ASSIGNMENT - Copy nothing from the entries below except the lines from the one containing "Here a rendered" through the one containing "3-D boxes of", and copy those exactly.

[[ RECORDS FOR THIS EXERCISE open ]]

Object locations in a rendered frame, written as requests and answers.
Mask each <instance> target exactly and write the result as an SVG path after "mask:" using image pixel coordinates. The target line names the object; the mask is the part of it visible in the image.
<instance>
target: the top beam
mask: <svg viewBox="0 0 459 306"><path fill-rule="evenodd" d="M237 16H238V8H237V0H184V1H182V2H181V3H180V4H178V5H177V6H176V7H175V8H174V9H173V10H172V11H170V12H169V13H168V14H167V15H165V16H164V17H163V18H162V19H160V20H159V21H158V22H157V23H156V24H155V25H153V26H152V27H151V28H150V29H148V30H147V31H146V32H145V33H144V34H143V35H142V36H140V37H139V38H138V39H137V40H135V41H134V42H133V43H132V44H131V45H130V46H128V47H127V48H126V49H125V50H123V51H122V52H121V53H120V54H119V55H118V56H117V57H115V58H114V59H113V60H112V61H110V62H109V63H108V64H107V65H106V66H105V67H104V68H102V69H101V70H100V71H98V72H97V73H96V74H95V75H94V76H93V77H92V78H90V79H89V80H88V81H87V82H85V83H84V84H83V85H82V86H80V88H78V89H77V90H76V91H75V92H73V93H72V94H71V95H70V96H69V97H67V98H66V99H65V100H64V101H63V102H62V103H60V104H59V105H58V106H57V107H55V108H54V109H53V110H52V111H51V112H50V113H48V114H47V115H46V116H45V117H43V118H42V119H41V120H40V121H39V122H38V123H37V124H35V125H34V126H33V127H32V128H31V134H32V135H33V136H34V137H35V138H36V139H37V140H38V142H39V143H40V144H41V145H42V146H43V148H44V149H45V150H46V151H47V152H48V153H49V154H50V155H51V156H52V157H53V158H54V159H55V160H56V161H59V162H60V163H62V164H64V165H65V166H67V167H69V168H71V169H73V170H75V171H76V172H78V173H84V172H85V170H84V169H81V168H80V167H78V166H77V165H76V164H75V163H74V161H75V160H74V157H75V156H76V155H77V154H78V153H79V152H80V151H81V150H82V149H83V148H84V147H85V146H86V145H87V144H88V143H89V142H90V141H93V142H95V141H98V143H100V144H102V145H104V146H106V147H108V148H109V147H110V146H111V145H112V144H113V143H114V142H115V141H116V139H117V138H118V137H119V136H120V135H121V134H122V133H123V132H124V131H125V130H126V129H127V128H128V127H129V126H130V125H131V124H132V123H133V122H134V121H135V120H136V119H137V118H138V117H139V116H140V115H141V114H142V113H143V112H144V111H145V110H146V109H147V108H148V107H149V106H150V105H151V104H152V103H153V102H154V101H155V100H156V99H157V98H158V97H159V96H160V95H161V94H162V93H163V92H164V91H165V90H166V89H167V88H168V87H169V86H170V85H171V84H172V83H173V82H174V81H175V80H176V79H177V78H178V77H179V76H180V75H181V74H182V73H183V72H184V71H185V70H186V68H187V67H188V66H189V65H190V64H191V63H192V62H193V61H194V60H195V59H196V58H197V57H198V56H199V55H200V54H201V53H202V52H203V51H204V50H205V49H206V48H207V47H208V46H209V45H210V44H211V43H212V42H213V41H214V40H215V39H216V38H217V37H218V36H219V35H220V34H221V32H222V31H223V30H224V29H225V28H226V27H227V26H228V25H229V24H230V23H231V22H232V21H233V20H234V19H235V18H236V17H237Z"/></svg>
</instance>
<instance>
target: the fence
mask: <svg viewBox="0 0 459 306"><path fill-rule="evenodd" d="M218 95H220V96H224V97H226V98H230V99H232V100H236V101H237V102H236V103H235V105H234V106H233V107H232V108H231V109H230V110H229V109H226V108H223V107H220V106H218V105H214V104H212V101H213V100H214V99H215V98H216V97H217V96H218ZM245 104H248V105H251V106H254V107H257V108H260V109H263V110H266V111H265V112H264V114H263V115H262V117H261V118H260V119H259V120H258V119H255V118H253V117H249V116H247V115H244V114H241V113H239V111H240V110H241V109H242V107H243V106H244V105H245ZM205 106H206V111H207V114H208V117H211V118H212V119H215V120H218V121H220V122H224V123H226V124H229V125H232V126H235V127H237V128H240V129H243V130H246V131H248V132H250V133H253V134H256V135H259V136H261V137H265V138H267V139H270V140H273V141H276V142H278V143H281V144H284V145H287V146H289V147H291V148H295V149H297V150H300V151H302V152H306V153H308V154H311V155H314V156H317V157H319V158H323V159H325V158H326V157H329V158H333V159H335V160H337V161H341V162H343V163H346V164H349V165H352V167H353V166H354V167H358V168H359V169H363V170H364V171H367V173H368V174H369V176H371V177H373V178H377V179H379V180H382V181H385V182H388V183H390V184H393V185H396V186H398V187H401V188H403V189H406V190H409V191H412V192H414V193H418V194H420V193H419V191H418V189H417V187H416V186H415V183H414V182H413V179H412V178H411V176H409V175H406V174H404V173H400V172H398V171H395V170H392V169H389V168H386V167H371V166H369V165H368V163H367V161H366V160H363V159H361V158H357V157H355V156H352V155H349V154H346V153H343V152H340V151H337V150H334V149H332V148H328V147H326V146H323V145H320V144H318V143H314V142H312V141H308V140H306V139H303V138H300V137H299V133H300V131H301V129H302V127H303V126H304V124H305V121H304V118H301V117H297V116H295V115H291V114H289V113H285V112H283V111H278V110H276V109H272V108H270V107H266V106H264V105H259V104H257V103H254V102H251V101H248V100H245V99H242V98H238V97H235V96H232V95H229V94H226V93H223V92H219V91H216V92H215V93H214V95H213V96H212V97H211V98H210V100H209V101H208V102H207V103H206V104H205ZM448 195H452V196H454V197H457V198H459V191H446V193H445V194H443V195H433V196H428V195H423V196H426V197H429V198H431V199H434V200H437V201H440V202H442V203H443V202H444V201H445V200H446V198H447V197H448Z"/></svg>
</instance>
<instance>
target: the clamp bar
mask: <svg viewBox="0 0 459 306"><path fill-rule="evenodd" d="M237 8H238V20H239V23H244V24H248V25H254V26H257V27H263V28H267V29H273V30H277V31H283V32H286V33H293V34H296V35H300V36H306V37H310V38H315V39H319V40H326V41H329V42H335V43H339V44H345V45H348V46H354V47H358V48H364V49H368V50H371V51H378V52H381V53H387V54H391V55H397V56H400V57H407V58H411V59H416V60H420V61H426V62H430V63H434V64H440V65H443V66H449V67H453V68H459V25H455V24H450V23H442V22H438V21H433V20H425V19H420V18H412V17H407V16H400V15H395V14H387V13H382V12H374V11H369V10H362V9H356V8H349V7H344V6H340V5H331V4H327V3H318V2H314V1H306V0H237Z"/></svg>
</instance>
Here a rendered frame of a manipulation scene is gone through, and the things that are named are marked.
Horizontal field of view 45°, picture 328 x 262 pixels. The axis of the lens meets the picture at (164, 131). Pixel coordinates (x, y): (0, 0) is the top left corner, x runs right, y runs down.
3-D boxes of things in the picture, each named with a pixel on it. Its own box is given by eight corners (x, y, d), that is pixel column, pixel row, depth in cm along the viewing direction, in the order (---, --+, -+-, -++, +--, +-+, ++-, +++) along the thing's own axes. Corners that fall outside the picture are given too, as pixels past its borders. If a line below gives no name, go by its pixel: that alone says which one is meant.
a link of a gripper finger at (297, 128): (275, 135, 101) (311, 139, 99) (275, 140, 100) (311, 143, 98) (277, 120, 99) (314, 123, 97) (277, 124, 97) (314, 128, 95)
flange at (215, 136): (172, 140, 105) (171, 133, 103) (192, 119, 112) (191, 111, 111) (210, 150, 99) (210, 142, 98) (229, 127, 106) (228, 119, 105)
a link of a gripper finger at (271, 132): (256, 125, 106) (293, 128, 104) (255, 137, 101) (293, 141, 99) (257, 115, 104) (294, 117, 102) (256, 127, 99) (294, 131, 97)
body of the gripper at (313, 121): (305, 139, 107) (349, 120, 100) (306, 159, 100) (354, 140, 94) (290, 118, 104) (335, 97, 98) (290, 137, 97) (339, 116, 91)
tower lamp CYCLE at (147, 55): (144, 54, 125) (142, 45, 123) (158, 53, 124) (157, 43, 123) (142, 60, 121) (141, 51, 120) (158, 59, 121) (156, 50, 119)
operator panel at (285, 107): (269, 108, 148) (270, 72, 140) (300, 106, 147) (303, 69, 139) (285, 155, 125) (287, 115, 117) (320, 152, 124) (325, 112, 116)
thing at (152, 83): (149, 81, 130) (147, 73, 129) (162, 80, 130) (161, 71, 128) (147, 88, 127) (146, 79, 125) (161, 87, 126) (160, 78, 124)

[[ RECORDS FOR THIS EXERCISE closed ]]

SOLUTION TO THE PROBLEM -
Here a rendered frame of a manipulation scene is gone through, and the things that are named are marked.
Horizontal field of view 45°, picture 328 x 262 pixels. The axis of the lens meets the picture at (164, 131). Pixel coordinates (x, y): (0, 0) is the top left corner, x runs right, y runs down.
3-D boxes of things in the picture, each named with a pixel on it. Its own box is given by eight corners (x, y, d), that is pixel column, pixel row, depth in cm along the viewing direction, in the order (---, --+, -+-, -++, +--, +-+, ++-, +++) along the thing's own axes. Corners that fall outside the picture are given too, as pixels past its borders. If a line below gives no name, go by its pixel: that alone says which one is meant.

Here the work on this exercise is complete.